Recommended Citation
Michael Hatfield, The Anabaptist Conscience and Religious Exemption to Jury Service, 65 N.Y.U. Ann. Surv. Am. L. 269 (2009), https://digitalcommons.law.uw.edu/faculty-articles/360
Publication Title
New York University Annual Survey of American Law
Keywords
jury duty, religion
Document Type
Article
Abstract
While the concern over religiously devout Americans who wish to serve on juries is a serious one, a potential juror dismissed from service over his or her religiosity suffers a real but relatively abstract damage. The punishment is being sent home when they want to stay.

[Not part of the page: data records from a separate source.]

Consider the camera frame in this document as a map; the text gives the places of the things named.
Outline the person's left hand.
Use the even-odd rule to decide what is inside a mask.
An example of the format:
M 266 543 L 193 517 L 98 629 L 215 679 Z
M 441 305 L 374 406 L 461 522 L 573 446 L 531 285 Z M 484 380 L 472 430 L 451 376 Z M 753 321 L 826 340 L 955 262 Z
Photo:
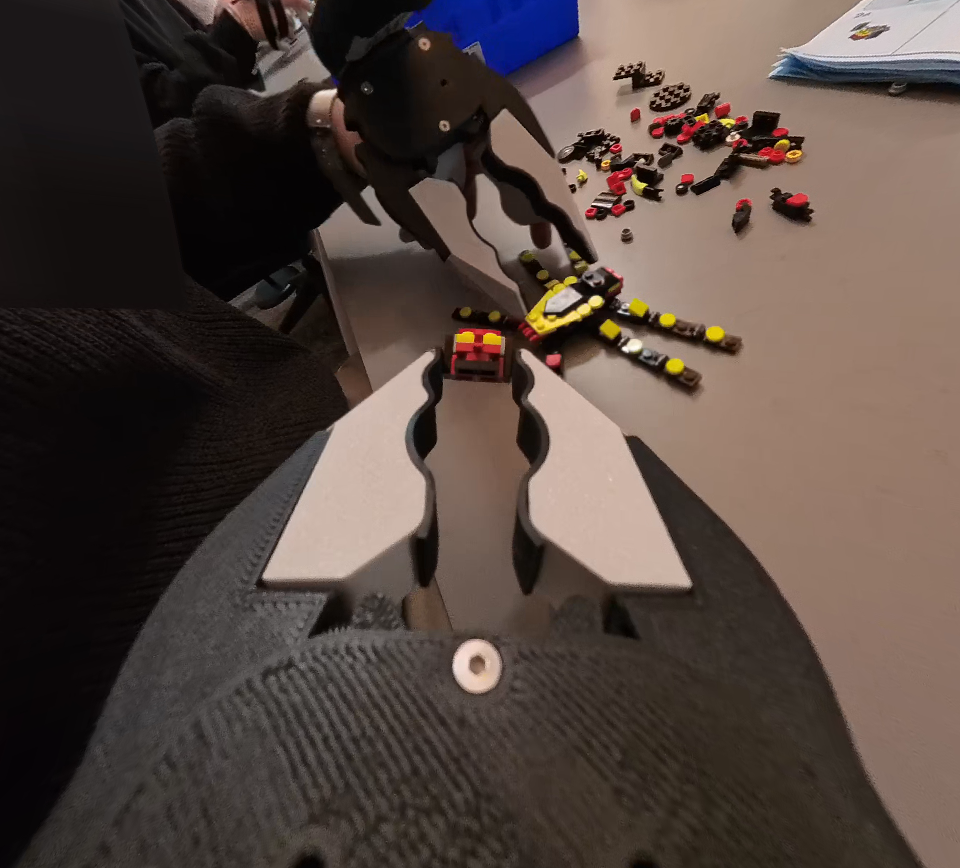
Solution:
M 329 111 L 329 129 L 333 142 L 345 167 L 366 180 L 366 169 L 357 155 L 357 148 L 362 140 L 356 131 L 347 127 L 344 110 L 342 100 L 335 95 Z

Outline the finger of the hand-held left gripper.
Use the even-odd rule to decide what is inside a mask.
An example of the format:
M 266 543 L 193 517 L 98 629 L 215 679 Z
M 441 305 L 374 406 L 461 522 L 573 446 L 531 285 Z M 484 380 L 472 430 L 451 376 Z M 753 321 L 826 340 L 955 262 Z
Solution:
M 434 250 L 467 286 L 492 306 L 513 316 L 528 312 L 518 282 L 499 261 L 494 246 L 474 228 L 464 194 L 465 181 L 428 177 L 410 189 L 414 214 L 436 237 Z
M 552 225 L 560 241 L 588 263 L 598 255 L 590 231 L 574 201 L 546 134 L 532 116 L 510 109 L 489 122 L 480 163 L 496 186 L 501 206 L 521 225 Z

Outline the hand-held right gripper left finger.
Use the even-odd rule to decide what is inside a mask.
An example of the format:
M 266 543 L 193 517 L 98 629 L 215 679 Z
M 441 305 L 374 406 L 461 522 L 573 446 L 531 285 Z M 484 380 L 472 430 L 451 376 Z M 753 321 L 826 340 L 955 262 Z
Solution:
M 325 434 L 261 582 L 343 598 L 405 598 L 438 563 L 435 480 L 442 353 L 433 349 Z

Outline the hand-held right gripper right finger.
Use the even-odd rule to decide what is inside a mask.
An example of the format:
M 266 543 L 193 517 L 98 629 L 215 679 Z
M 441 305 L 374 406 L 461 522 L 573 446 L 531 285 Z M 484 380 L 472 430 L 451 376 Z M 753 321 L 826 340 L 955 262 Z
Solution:
M 531 351 L 513 362 L 527 461 L 513 529 L 525 596 L 683 595 L 692 580 L 627 437 Z

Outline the person's left forearm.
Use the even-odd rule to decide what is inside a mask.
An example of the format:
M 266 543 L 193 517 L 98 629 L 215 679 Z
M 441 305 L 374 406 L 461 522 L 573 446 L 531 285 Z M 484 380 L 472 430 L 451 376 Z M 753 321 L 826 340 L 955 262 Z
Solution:
M 154 129 L 186 274 L 224 301 L 298 259 L 342 204 L 312 135 L 334 91 L 270 95 L 212 85 Z

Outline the pile of loose lego pieces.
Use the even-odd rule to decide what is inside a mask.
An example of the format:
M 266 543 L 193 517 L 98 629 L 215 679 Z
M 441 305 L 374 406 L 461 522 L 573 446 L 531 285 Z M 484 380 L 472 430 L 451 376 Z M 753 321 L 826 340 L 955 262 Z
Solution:
M 628 84 L 635 94 L 651 91 L 647 110 L 632 107 L 629 122 L 639 128 L 646 121 L 648 136 L 657 144 L 655 152 L 628 152 L 618 135 L 598 127 L 579 132 L 558 151 L 563 174 L 573 164 L 579 165 L 568 183 L 572 193 L 588 182 L 585 166 L 593 166 L 603 181 L 584 210 L 588 220 L 627 214 L 638 199 L 661 202 L 668 168 L 690 150 L 710 153 L 723 149 L 724 153 L 707 175 L 682 172 L 674 187 L 679 197 L 714 190 L 742 168 L 796 165 L 805 157 L 806 137 L 782 126 L 779 113 L 758 110 L 751 116 L 737 116 L 719 92 L 707 92 L 693 100 L 690 84 L 667 84 L 664 70 L 649 70 L 643 61 L 619 64 L 611 78 Z

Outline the red yellow lego spider head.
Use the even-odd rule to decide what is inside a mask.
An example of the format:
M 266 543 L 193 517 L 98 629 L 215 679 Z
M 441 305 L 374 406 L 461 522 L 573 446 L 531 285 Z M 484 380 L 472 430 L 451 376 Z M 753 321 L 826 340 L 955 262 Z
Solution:
M 514 348 L 510 335 L 498 330 L 459 329 L 443 345 L 443 377 L 464 382 L 509 382 Z

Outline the yellow black lego spider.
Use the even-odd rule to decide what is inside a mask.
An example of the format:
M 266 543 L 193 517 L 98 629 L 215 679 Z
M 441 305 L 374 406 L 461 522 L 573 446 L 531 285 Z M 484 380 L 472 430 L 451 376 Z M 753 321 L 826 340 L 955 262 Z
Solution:
M 519 348 L 532 350 L 553 373 L 565 370 L 563 346 L 574 335 L 587 335 L 614 350 L 634 366 L 654 372 L 685 391 L 694 392 L 702 376 L 681 358 L 649 346 L 631 334 L 623 323 L 667 334 L 714 351 L 735 355 L 743 346 L 738 335 L 720 325 L 691 322 L 669 311 L 655 310 L 642 299 L 623 300 L 622 276 L 605 266 L 590 266 L 572 249 L 567 251 L 569 273 L 559 279 L 547 270 L 531 250 L 522 252 L 520 263 L 541 288 L 541 297 L 521 316 L 500 310 L 458 307 L 451 318 L 456 332 L 463 328 L 498 330 L 510 335 L 513 359 Z

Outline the white blue instruction booklet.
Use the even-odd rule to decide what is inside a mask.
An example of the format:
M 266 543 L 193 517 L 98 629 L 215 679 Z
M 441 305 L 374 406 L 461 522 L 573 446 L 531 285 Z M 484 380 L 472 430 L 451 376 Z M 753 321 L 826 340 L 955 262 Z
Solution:
M 959 85 L 959 0 L 862 0 L 800 46 L 772 79 Z

This Article examines a different issue with more severe consequences: religiously devout citizens who risk being jailed for refusing to serve on a jury. Rather than asking whether Jesus could serve on a jury, this Article addresses whether we should force Jesus to serve if he said God told him not to. More specifically, this Article addresses whether we should force those who refuse to serve to serve because they say Jesus told them not to serve to participate in jury duty nonetheless. In 2007, a plainly dressed young father of three was jailed in Texas because he failed to discharge his duties as a juror. As a matter of faith, this young man, a traditional Anabaptist (a Mennonite), refuses to utilize the court system, benefit from any insurance (even the required automobile liability insurance), receive government payments, or vote. Consistent with these beliefs, and out of the same sincere conviction that he is doing no more than what the teachings of Jesus require, he refused to vote as a juror. He was sentenced to thirty days in jail and served four.

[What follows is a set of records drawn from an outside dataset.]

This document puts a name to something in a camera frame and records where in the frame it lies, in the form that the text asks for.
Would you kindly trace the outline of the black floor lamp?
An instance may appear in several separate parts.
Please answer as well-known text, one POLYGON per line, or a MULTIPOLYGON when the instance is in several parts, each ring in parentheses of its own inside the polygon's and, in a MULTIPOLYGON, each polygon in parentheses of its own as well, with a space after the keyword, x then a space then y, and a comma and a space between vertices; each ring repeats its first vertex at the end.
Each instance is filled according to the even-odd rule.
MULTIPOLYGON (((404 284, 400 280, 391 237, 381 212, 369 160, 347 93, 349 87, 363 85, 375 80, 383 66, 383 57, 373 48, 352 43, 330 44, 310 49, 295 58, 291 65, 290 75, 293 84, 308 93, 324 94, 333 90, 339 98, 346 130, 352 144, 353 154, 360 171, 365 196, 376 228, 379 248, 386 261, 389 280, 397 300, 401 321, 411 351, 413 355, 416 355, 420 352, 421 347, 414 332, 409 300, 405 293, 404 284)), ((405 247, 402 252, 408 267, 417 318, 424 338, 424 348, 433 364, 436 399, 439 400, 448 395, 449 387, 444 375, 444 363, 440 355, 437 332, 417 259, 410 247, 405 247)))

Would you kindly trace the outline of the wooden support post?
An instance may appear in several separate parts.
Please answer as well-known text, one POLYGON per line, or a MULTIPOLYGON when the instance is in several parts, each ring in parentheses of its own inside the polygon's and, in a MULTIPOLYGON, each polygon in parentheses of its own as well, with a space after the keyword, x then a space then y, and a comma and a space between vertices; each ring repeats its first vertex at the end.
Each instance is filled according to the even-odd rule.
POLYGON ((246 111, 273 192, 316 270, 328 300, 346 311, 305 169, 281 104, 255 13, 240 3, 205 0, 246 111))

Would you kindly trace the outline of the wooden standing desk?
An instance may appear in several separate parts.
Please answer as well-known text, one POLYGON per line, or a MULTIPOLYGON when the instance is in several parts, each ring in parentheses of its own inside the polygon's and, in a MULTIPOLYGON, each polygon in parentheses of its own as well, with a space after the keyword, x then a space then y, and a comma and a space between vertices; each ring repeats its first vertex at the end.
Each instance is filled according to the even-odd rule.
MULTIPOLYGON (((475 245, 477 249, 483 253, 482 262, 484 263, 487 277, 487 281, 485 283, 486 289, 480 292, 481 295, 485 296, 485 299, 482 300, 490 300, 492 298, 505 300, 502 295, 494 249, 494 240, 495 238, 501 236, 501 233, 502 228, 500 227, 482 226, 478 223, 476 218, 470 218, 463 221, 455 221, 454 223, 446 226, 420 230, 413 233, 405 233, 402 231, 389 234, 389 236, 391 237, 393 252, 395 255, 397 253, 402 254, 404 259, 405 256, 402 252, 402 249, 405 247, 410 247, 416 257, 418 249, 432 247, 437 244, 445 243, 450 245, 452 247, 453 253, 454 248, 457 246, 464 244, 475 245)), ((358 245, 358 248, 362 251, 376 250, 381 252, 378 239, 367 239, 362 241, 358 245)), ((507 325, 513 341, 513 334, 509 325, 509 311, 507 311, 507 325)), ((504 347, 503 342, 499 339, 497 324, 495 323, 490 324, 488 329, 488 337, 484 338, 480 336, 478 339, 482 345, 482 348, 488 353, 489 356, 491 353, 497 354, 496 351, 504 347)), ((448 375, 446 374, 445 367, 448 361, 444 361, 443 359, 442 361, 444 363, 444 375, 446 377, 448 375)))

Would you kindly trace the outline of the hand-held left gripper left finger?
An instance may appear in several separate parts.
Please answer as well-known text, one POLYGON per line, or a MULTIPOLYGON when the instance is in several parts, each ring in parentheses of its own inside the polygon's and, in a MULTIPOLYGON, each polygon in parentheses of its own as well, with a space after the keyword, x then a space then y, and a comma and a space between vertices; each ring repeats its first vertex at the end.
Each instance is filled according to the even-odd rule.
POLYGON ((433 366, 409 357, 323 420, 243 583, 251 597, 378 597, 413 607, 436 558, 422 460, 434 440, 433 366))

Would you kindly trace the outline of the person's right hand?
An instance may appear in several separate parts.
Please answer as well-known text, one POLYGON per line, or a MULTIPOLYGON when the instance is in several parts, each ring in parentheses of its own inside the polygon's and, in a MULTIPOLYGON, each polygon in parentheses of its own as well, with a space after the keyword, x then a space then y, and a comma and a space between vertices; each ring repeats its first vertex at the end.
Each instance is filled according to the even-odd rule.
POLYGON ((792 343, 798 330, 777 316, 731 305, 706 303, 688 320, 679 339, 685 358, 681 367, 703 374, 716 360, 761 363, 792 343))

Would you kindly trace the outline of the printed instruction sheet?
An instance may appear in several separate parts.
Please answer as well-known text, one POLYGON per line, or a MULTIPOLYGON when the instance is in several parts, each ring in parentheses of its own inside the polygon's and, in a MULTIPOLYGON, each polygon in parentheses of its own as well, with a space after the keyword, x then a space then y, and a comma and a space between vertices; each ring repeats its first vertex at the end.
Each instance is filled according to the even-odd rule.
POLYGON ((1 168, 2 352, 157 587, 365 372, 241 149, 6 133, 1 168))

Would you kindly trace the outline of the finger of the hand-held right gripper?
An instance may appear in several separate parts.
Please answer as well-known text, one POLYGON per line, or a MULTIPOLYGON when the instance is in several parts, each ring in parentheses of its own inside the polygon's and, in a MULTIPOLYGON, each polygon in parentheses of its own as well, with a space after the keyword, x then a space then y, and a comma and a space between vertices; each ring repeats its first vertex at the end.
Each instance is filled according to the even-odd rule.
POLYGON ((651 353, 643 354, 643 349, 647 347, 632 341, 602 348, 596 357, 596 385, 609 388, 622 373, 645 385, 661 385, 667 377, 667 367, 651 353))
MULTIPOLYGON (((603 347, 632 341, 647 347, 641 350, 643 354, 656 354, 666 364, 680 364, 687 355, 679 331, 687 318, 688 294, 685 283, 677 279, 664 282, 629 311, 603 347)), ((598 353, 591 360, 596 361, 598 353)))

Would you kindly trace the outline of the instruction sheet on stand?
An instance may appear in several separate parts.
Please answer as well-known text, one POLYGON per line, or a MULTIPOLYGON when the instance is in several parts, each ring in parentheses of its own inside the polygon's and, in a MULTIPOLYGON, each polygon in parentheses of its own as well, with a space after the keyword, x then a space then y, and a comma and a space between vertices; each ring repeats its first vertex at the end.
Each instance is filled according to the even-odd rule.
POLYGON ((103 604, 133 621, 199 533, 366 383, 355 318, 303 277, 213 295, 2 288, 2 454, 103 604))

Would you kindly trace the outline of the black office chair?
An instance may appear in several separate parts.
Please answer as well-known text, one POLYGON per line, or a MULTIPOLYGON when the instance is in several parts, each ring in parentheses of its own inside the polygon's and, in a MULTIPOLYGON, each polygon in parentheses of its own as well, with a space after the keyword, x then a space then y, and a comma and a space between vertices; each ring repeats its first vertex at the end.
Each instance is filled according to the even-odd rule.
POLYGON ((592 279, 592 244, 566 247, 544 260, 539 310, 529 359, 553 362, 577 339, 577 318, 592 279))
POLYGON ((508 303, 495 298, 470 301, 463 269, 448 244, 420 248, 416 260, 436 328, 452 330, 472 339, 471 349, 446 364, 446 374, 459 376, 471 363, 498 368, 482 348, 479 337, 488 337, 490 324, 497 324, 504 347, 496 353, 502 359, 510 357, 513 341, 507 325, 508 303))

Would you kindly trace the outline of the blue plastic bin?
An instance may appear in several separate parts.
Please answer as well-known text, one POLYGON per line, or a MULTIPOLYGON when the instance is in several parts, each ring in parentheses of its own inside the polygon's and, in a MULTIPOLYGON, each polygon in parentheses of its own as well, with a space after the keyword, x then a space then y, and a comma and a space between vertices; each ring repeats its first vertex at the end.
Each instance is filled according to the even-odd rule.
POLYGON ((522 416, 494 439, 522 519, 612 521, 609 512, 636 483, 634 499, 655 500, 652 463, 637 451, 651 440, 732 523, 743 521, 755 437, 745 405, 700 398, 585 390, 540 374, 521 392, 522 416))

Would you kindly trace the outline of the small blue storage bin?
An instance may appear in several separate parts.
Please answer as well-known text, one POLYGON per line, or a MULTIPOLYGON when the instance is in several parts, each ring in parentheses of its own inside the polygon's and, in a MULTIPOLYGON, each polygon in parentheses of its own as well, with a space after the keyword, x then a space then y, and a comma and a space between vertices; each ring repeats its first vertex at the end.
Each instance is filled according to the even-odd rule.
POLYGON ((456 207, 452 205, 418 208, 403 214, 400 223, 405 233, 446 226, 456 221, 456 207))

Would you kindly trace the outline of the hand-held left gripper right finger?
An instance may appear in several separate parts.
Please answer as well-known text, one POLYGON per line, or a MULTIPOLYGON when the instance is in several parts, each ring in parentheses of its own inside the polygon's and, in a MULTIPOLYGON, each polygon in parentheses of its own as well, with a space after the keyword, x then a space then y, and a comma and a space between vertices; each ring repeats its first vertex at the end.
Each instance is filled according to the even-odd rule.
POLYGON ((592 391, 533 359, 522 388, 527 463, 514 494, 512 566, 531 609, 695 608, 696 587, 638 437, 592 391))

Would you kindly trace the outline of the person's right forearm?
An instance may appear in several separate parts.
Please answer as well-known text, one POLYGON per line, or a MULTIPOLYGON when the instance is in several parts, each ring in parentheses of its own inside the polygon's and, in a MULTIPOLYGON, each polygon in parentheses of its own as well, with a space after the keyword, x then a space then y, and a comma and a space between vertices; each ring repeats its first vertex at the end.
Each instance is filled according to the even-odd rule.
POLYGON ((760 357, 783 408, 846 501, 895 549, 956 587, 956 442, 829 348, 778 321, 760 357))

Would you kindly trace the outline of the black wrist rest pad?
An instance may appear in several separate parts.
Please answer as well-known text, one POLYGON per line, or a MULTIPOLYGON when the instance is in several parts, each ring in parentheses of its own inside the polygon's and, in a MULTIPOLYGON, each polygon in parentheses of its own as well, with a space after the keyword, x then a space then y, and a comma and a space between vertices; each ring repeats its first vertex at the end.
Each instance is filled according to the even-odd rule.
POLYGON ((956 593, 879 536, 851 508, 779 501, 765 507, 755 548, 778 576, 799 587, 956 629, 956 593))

This Article develops a proposed framework for a religious exclusion from jury service. Part I provides the background regarding why and how juries are impaneled. Part II describes the Anabaptist worldview in which jury service is inherently inconsistent with religious principles. Part III argues for the constitutional guarantee of a religious exemption from jury service. Part IV draws from the conscientious objector provisions of military law, laying out proposed criteria for a categorical exclusion of conscientious objectors to jury service.